━━━ EXERCISE INPUTS ━━━
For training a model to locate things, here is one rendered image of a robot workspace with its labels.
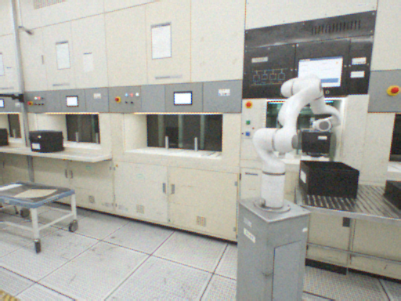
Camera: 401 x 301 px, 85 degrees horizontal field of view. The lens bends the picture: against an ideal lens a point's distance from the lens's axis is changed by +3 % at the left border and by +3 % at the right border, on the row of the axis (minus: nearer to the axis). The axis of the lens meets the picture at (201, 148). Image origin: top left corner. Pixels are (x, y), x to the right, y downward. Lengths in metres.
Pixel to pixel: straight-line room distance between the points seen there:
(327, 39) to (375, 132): 0.75
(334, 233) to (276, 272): 0.93
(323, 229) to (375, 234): 0.34
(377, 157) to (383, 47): 0.76
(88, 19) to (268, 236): 2.75
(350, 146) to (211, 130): 1.34
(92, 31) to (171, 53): 1.05
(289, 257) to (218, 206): 1.00
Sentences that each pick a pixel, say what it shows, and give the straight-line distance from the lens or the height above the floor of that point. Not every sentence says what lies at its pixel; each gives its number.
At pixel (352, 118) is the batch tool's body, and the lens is 1.88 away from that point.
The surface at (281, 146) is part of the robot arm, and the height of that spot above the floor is 1.10.
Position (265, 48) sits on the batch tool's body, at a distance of 1.98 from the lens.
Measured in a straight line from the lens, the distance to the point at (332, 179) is 1.55.
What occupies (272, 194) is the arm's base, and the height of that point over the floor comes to 0.85.
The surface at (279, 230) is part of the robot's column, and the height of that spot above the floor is 0.69.
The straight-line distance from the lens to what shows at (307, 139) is 2.10.
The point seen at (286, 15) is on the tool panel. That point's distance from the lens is 2.04.
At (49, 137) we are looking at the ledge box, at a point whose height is 0.98.
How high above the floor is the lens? 1.24
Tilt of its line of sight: 8 degrees down
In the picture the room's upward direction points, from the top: straight up
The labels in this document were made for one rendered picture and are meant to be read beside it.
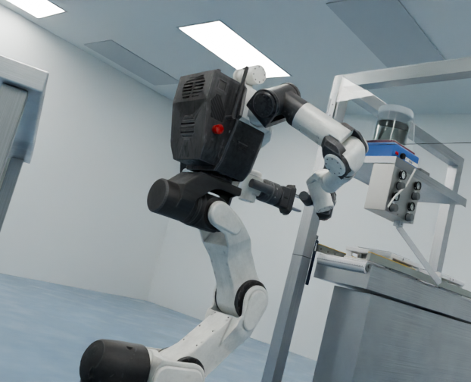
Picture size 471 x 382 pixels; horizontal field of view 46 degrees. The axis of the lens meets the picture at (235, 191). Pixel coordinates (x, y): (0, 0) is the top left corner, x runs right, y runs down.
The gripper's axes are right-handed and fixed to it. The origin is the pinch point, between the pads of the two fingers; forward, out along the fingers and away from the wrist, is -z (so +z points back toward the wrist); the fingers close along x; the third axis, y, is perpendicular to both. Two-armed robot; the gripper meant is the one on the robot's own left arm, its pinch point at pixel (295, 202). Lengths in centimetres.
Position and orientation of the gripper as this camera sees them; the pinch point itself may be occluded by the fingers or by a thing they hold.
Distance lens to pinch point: 224.6
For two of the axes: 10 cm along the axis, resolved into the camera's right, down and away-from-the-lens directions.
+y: 5.2, 0.1, -8.5
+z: -8.1, -3.0, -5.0
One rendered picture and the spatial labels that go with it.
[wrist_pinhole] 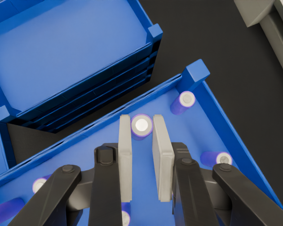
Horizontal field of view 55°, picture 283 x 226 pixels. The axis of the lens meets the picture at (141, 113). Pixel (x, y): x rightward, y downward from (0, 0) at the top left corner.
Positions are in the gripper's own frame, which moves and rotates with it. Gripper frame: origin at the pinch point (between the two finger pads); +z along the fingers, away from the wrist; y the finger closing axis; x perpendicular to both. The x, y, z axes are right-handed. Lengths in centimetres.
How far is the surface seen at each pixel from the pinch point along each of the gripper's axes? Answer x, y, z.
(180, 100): 0.5, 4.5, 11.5
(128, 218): -10.2, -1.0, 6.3
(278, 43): 5, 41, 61
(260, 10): 13, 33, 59
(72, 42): 5.1, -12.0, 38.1
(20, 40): 5.4, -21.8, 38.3
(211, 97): 0.5, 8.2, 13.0
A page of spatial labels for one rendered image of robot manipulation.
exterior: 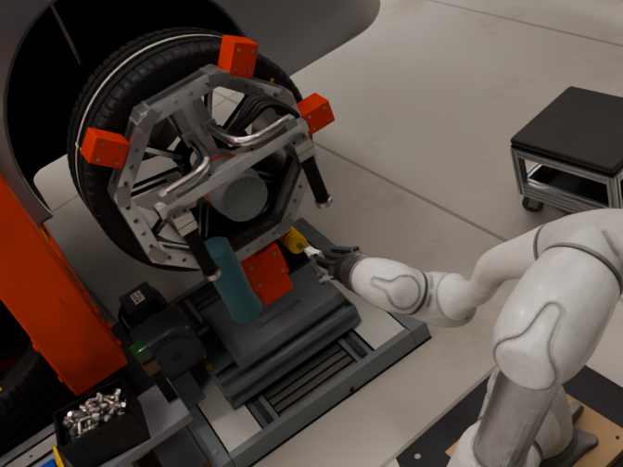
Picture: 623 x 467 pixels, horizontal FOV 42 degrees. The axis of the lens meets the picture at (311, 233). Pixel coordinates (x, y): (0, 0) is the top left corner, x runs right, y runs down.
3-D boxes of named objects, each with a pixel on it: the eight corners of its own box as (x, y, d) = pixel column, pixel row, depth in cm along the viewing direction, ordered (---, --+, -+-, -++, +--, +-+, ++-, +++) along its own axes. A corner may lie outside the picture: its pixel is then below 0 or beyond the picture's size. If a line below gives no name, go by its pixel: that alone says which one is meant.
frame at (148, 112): (324, 194, 244) (260, 31, 211) (336, 202, 239) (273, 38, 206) (168, 294, 231) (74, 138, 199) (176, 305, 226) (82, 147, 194)
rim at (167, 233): (163, 17, 223) (57, 166, 226) (196, 37, 205) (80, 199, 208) (286, 112, 255) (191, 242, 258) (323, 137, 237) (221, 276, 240)
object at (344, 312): (309, 272, 297) (300, 253, 291) (362, 322, 269) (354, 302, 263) (192, 350, 285) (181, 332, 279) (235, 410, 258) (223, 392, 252)
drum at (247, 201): (243, 175, 227) (224, 134, 219) (278, 206, 211) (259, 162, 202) (200, 202, 224) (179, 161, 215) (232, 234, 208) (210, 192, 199)
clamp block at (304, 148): (299, 141, 208) (293, 124, 205) (317, 154, 201) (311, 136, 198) (283, 151, 207) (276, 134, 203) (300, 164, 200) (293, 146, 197)
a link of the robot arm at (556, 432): (587, 415, 184) (570, 349, 171) (552, 479, 175) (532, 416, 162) (521, 395, 194) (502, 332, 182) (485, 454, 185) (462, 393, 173)
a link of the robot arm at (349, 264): (344, 272, 178) (331, 267, 183) (362, 305, 181) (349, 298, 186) (375, 248, 180) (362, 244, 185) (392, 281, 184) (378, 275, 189)
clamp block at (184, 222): (185, 211, 200) (176, 195, 197) (199, 227, 193) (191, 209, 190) (168, 222, 199) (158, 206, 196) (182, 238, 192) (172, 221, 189)
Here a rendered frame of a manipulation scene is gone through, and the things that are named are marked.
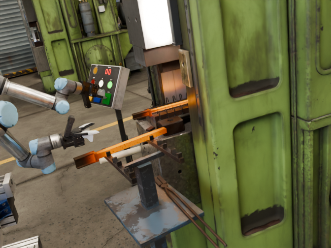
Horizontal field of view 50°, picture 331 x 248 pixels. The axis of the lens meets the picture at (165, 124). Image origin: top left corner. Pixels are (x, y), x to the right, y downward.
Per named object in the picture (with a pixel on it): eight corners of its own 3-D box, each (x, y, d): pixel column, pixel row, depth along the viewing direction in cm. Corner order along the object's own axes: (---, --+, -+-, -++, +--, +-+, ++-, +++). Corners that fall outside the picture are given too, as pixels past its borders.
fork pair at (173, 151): (130, 178, 129) (129, 173, 128) (124, 172, 134) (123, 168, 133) (182, 156, 138) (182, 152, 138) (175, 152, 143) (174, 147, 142)
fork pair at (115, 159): (117, 167, 139) (116, 162, 138) (112, 162, 144) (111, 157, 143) (167, 147, 148) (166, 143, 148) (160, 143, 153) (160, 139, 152)
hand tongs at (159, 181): (228, 246, 124) (227, 244, 124) (217, 251, 123) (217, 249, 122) (160, 176, 176) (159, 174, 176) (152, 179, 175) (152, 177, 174)
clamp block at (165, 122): (164, 137, 183) (162, 125, 181) (159, 131, 191) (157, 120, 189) (185, 131, 187) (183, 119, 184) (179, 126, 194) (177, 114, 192)
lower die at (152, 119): (156, 129, 194) (154, 115, 191) (146, 119, 212) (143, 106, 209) (223, 110, 206) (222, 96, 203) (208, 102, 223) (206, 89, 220)
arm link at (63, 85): (51, 88, 209) (56, 75, 207) (67, 92, 217) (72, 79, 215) (57, 92, 203) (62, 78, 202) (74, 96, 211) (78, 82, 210)
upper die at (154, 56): (146, 67, 181) (142, 48, 178) (135, 61, 199) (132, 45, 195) (217, 50, 193) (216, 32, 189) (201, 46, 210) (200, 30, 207)
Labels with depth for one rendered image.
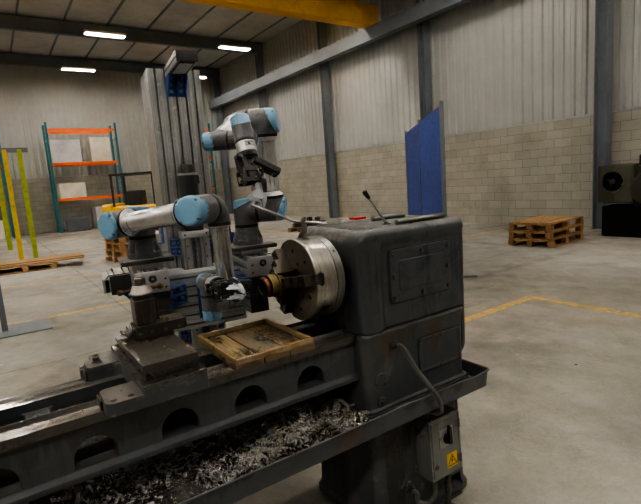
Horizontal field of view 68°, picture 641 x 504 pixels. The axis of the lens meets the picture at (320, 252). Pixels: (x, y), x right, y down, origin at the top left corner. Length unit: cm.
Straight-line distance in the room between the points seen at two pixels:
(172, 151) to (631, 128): 1030
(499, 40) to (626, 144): 408
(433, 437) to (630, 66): 1051
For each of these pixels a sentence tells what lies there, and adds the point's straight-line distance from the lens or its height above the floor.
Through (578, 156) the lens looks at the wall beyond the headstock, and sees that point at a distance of 1218.
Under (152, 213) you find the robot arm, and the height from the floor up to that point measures 137.
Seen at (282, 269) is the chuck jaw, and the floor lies 113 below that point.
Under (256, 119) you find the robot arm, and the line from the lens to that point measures 230.
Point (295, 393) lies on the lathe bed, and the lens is 176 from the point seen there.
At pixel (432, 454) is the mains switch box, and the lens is 217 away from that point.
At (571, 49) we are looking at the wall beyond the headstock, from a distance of 1253.
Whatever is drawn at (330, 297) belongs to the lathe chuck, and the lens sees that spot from 175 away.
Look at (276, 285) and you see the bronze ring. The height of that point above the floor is 108.
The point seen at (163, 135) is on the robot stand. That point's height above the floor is 172.
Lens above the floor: 145
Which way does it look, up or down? 9 degrees down
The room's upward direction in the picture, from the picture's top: 4 degrees counter-clockwise
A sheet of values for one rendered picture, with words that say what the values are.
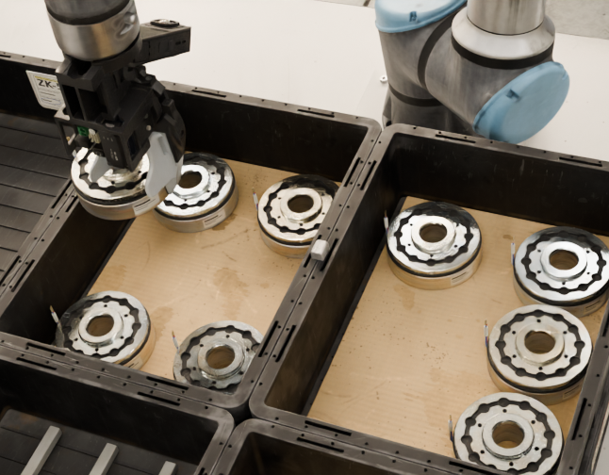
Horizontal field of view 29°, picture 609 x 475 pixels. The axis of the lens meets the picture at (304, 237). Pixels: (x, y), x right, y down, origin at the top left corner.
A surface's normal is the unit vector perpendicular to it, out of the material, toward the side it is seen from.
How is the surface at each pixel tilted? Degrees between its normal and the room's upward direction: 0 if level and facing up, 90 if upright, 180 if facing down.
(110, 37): 93
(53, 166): 0
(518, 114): 96
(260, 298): 0
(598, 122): 0
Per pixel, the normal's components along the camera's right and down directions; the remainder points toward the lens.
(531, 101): 0.55, 0.66
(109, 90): 0.92, 0.25
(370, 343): -0.13, -0.65
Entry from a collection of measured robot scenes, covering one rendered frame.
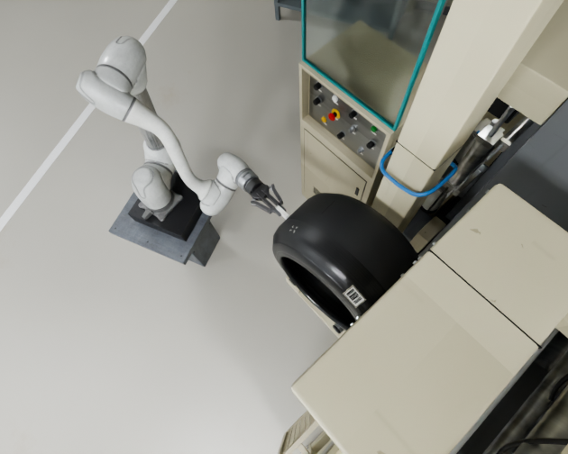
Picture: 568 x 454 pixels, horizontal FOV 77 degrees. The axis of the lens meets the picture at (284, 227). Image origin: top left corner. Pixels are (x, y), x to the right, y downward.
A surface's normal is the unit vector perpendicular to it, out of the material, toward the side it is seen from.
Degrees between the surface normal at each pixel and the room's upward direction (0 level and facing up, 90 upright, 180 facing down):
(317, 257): 42
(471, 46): 90
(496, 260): 0
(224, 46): 0
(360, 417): 0
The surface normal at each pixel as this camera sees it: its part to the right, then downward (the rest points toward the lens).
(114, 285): -0.06, -0.38
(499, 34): -0.75, 0.63
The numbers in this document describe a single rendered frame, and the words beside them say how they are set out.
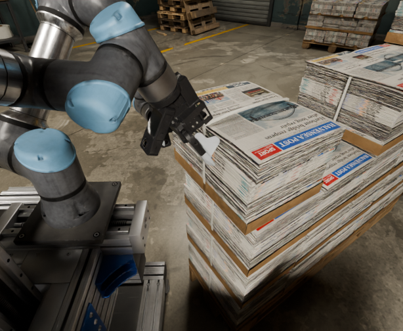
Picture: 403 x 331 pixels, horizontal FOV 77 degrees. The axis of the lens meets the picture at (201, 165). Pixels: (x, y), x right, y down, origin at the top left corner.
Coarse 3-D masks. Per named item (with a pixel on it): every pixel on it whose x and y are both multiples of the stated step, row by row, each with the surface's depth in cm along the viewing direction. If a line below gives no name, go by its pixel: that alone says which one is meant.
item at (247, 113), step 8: (280, 96) 75; (264, 104) 70; (272, 104) 70; (280, 104) 70; (288, 104) 70; (224, 112) 66; (240, 112) 67; (248, 112) 67; (256, 112) 67; (264, 112) 67; (224, 120) 63; (232, 120) 63; (240, 120) 63; (208, 128) 62; (216, 128) 60; (208, 136) 63; (200, 144) 68; (200, 160) 70; (200, 168) 72; (208, 168) 67; (208, 176) 69; (208, 184) 72
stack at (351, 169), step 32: (352, 160) 88; (384, 160) 100; (192, 192) 91; (320, 192) 76; (352, 192) 96; (384, 192) 130; (192, 224) 105; (224, 224) 79; (288, 224) 73; (352, 224) 128; (192, 256) 122; (224, 256) 87; (256, 256) 73; (288, 256) 91; (320, 256) 126; (224, 288) 100; (256, 288) 90; (256, 320) 119
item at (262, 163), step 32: (224, 128) 60; (256, 128) 60; (288, 128) 59; (320, 128) 60; (224, 160) 59; (256, 160) 50; (288, 160) 54; (320, 160) 65; (224, 192) 64; (256, 192) 55; (288, 192) 65
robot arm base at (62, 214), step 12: (84, 180) 67; (72, 192) 64; (84, 192) 67; (96, 192) 73; (48, 204) 64; (60, 204) 63; (72, 204) 65; (84, 204) 67; (96, 204) 71; (48, 216) 65; (60, 216) 65; (72, 216) 66; (84, 216) 67; (60, 228) 66
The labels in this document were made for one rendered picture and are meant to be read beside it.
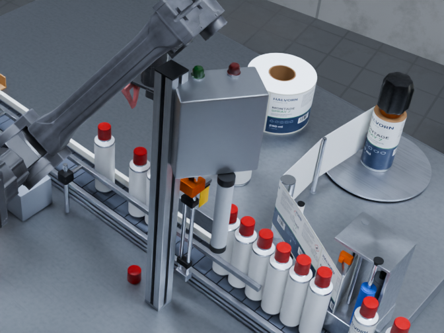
━━━
YOUR OBJECTIVE
Every line in the data above that contains the word "sentence" should be copied.

SOLUTION TO THIS PROBLEM
Sentences that each pick a pixel, say what it shows, and give the straight-line distance from the lens or the height above the floor of that point. Not every sentence says what lies at its pixel; each gives its number.
For each of these pixels a sentence tells what lies there, and adds the point's straight-line distance from the lens or its height above the floor.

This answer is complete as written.